┌──
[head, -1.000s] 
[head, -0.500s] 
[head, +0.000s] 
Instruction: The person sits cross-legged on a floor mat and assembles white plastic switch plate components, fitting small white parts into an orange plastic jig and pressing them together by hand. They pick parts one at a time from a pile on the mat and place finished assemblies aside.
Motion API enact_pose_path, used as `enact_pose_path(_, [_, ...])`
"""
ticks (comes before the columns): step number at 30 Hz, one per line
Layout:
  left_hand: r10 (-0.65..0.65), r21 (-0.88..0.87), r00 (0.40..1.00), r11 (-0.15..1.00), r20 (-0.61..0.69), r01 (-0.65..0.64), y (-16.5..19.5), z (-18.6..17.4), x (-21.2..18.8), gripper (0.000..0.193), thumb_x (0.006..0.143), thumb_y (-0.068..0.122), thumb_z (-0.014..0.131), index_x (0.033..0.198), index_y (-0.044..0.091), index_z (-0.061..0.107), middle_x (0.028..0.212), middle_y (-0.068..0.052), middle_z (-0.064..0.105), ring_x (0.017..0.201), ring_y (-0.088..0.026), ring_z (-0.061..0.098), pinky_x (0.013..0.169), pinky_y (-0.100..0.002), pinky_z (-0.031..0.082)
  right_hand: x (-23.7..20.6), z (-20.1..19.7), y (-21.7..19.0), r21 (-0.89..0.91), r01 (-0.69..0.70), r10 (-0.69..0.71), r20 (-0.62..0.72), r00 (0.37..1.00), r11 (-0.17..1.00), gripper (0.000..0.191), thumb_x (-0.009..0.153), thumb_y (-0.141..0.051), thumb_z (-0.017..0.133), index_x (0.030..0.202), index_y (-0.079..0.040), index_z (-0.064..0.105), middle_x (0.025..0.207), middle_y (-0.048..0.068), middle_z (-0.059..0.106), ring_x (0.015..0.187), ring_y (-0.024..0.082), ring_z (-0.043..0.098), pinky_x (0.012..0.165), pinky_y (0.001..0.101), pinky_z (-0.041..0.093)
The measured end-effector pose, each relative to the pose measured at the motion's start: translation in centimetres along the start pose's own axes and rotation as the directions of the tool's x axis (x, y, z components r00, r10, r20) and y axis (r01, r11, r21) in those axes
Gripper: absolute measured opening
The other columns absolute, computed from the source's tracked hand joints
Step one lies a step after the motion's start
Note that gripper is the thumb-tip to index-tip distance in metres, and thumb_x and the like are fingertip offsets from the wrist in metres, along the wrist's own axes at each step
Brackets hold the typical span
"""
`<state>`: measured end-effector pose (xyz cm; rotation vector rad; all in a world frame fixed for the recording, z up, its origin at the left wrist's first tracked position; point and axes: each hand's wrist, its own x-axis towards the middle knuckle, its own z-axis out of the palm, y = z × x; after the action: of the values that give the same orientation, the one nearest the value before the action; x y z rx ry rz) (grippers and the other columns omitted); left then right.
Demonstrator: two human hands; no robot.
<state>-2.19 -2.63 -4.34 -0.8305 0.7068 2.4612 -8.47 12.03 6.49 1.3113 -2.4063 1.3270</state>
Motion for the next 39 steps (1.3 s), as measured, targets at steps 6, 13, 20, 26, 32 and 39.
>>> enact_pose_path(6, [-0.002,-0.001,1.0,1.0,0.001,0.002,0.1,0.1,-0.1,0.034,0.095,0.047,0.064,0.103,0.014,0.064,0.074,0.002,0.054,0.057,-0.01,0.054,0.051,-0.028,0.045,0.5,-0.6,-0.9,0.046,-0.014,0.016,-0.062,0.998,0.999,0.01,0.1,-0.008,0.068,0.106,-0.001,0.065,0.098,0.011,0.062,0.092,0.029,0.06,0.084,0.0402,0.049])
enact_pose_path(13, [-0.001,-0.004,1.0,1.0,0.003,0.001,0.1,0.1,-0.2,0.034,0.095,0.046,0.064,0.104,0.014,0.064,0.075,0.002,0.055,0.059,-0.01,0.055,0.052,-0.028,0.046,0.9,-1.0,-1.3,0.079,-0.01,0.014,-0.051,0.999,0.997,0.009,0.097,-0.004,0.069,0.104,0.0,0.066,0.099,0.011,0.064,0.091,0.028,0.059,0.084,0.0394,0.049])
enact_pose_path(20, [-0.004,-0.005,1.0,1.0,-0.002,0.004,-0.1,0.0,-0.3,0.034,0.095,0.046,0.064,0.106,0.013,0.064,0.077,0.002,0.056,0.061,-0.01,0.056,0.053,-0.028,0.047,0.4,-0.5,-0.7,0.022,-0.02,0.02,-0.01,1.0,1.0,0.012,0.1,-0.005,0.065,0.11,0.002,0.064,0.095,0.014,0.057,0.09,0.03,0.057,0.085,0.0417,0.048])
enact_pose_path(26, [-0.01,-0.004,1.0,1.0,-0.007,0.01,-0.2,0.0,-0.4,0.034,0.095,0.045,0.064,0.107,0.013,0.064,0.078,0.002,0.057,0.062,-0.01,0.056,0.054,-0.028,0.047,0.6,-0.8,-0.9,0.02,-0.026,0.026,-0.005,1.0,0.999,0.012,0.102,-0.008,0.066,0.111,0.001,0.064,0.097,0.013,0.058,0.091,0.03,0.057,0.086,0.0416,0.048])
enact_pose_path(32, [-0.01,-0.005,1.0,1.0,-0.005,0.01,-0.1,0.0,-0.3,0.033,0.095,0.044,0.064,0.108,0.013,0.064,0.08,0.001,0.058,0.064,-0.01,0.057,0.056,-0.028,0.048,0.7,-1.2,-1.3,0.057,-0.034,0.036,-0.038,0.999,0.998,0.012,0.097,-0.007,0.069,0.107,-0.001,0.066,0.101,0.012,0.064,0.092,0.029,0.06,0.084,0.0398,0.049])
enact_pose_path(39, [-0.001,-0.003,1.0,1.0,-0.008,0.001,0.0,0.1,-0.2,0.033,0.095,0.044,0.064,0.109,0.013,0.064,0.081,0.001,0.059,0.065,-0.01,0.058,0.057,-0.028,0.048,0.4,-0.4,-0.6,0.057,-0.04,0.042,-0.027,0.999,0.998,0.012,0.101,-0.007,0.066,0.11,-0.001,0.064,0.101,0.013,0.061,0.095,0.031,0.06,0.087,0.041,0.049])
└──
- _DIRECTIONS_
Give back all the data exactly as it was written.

- _WRITTEN REPLY_
[head, -1.000s] 
[head, -0.500s] 
[head, +0.000s] 
Instruction: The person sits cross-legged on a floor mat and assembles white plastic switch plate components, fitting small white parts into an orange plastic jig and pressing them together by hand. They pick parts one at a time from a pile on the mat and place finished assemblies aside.
Motion API enact_pose_path, used as `enact_pose_path(_, [_, ...])`
"""
ticks (comes before the columns): step number at 30 Hz, one per line
Layout:
  left_hand: r10 (-0.65..0.65), r21 (-0.88..0.87), r00 (0.40..1.00), r11 (-0.15..1.00), r20 (-0.61..0.69), r01 (-0.65..0.64), y (-16.5..19.5), z (-18.6..17.4), x (-21.2..18.8), gripper (0.000..0.193), thumb_x (0.006..0.143), thumb_y (-0.068..0.122), thumb_z (-0.014..0.131), index_x (0.033..0.198), index_y (-0.044..0.091), index_z (-0.061..0.107), middle_x (0.028..0.212), middle_y (-0.068..0.052), middle_z (-0.064..0.105), ring_x (0.017..0.201), ring_y (-0.088..0.026), ring_z (-0.061..0.098), pinky_x (0.013..0.169), pinky_y (-0.100..0.002), pinky_z (-0.031..0.082)
  right_hand: x (-23.7..20.6), z (-20.1..19.7), y (-21.7..19.0), r21 (-0.89..0.91), r01 (-0.69..0.70), r10 (-0.69..0.71), r20 (-0.62..0.72), r00 (0.37..1.00), r11 (-0.17..1.00), gripper (0.000..0.191), thumb_x (-0.009..0.153), thumb_y (-0.141..0.051), thumb_z (-0.017..0.133), index_x (0.030..0.202), index_y (-0.079..0.040), index_z (-0.064..0.105), middle_x (0.025..0.207), middle_y (-0.048..0.068), middle_z (-0.059..0.106), ring_x (0.015..0.187), ring_y (-0.024..0.082), ring_z (-0.043..0.098), pinky_x (0.012..0.165), pinky_y (0.001..0.101), pinky_z (-0.041..0.093)
The measured end-effector pose, each relative to the pose measured at the motion's start: translation in centimetres along the start pose's own axes and rotation as the directions of the tool's x axis (x, y, z components r00, r10, r20) and y axis (r01, r11, r21) in those axes
Gripper: absolute measured opening
The other columns absolute, computed from the source's tracked hand joints
Step one lies a step after the motion's start
Note that gripper is the thumb-tip to index-tip distance in metres, and thumb_x and the like are fingertip offsets from the wrist in metres, along the wrist's own axes at each step
Brackets hold the typical span
"""
`<state>`: measured end-effector pose (xyz cm; rotation vector rad; all in a world frame fixed for the recording, z up, its origin at the left wrist's first tracked position; point and axes: each hand's wrist, its own x-axis towards the middle knuckle, its own z-axis out of the palm, y = z × x; after the action: of the values that give the same orientation, the one nearest the value before the action; x y z rx ry rz) (grippers and the other columns omitted); left then right.
Demonstrator: two human hands; no robot.
<state>-2.19 -2.63 -4.34 -0.8305 0.7068 2.4612 -8.47 12.03 6.49 1.3113 -2.4063 1.3270</state>
Motion for the next 39 steps (1.3 s), as measured, targets at steps 6, 13, 20, 26, 32 and 39.
>>> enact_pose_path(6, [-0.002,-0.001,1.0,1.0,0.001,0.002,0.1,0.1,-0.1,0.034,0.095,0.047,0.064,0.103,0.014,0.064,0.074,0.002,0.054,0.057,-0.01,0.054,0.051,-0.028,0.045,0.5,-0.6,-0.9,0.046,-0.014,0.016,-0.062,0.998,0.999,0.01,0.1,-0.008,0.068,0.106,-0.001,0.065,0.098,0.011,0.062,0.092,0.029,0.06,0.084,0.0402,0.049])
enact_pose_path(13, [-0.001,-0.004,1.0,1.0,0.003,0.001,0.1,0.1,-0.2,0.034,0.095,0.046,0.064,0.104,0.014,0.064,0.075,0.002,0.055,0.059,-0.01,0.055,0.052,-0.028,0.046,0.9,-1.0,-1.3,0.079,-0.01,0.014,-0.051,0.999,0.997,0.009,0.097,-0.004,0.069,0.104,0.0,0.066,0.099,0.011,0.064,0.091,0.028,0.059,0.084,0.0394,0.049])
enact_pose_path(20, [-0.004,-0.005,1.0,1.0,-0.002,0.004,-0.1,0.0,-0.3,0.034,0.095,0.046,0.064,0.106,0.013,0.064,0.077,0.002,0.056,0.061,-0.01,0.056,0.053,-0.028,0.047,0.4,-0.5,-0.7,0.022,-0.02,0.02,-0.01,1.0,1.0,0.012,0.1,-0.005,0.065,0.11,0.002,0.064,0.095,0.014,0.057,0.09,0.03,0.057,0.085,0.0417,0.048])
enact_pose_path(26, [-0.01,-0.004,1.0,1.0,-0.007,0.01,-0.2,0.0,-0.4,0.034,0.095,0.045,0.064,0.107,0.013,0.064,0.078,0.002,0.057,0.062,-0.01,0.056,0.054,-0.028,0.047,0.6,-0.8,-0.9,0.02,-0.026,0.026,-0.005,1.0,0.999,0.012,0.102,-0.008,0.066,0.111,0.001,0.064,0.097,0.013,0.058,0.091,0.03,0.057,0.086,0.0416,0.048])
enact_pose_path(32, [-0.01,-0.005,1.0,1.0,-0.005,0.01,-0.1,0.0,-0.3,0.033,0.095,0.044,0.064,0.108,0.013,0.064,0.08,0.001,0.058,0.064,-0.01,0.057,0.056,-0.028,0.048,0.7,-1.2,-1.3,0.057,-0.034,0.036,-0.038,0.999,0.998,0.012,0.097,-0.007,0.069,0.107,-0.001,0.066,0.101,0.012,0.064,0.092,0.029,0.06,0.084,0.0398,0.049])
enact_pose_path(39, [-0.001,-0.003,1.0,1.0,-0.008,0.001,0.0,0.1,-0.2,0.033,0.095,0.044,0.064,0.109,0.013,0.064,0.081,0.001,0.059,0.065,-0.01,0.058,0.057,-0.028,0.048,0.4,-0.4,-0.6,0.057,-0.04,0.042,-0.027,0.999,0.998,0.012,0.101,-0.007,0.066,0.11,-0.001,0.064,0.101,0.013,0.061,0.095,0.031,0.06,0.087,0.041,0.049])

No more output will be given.